O Key of David and the Scepter of the House of Israel,
what you open , no one else can close again,
what you close no one can open ;
o come and lead the captive from prison,
free those who sit in darkness and the shadow of death.
The fourth of the Advent antiphons evokes the coming of Jesus with a title referring to the great King David and the prophecy of Isaiah, who wrote:
‘I will put the key of the house of David on his shoulder; when it opens, no one will close; when it closes, no one will open it‘ (Is.22, 22)
How to understand this prophecy? The answer comes from the Apocalypse of St. John, in which Christ presents himself as the One who has the key of David, the key of death and of the abyss (Rev 3: 7).
Jesus is the one who opens the gate of the eternal kingdom to us, as he himself said:
‘All authority in heaven and on earth has been given to me.’ (Mt.28,19)
Jesus Christ has the key, and even better, he himself is the key, the only key that unlocks all prisons and leads us to eternal happines.
I know St.
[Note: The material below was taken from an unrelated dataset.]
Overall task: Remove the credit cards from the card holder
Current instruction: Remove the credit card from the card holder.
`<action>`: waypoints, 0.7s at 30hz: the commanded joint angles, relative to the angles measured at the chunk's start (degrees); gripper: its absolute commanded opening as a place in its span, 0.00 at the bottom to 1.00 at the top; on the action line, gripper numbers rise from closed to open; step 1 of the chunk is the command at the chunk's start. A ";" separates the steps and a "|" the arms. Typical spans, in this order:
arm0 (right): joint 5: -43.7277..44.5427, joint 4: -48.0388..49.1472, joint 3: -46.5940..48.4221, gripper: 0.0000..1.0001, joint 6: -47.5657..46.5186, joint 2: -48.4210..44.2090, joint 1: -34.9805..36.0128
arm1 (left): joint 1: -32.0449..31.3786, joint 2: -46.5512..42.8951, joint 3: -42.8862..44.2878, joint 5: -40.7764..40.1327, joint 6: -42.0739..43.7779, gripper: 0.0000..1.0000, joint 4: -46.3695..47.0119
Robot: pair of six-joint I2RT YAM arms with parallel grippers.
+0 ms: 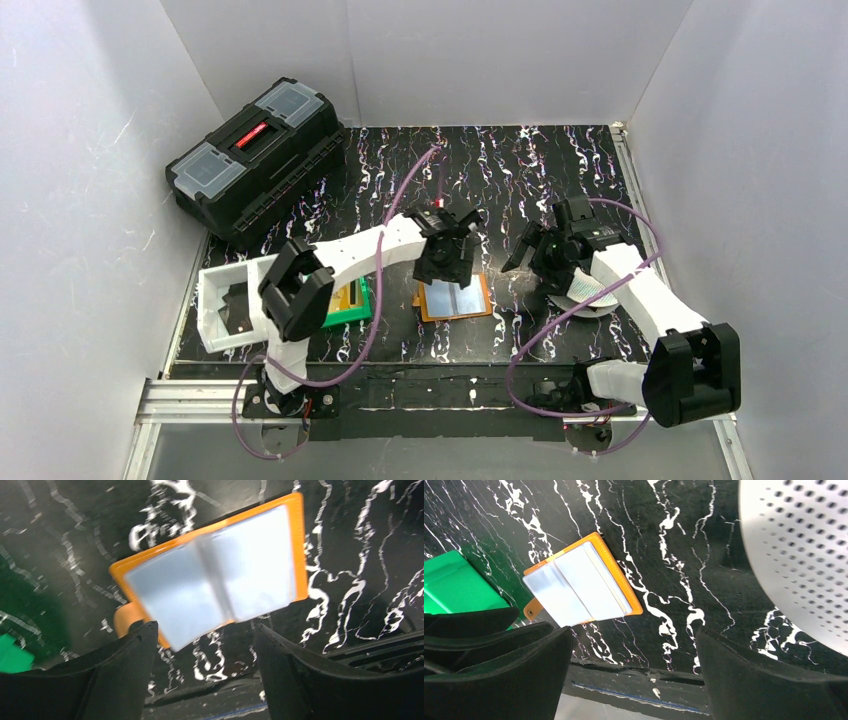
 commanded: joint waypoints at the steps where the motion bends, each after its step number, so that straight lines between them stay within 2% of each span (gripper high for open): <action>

Thomas says, that only God can make you happy, God alone can satisfy the will of man. God alone constitutes man’s happiness. And St.Augustine says: ‘As the soul is the life of the body, so God is man’s life of happiness.’ (I-II.2,8)
Your body is much smaller than the universe, but your heart is much bigger - infinitely bigger. Your heart is that which loves, desires, seeks, hunts and hungers for happines. Your heart has a hole in it,like a keyhole.You are a God-sized keyhole. He created you after His image. The entire universe isn’t a big enough key to turn that lock and open the secret of your heart...God is not an option, for us. 'God is the only game in the town,' as Peter Kreeft explains.
The Incarnation is God’s answer to the longing of the human heart. If you are in any darkness, if sin has held your freedom, take hold of Jesus - He is the key that unlocks all prisons.
In his encyclical on Love Pope Benedict XVI writes that the whole programme of Mary’s life was not to set herself at the centre, but leaving space for God, who is encountered both in prayer and in service of neighbour.
’Mary's greatness consists in the fact that she wants to magnify God, not herself. She is lowly: her only desire is to be the handmaid of the Lord (cf. Lk 1:38, 48). She knows that she will only contribute to the salvation of the world if, rather than carrying out her own projects, she places herself completely at the disposal of God's initiatives.’
Mary handed herself over completely to God and in this she finds true freedom and happiness. So often freedom is presented to us as a freedom to do as we desire and therfore we most expel God from our lives. Mary challenges this false notion of freedom and teaches us that true freedom is only found by making God the ground of our lives and the centre of our personal stories.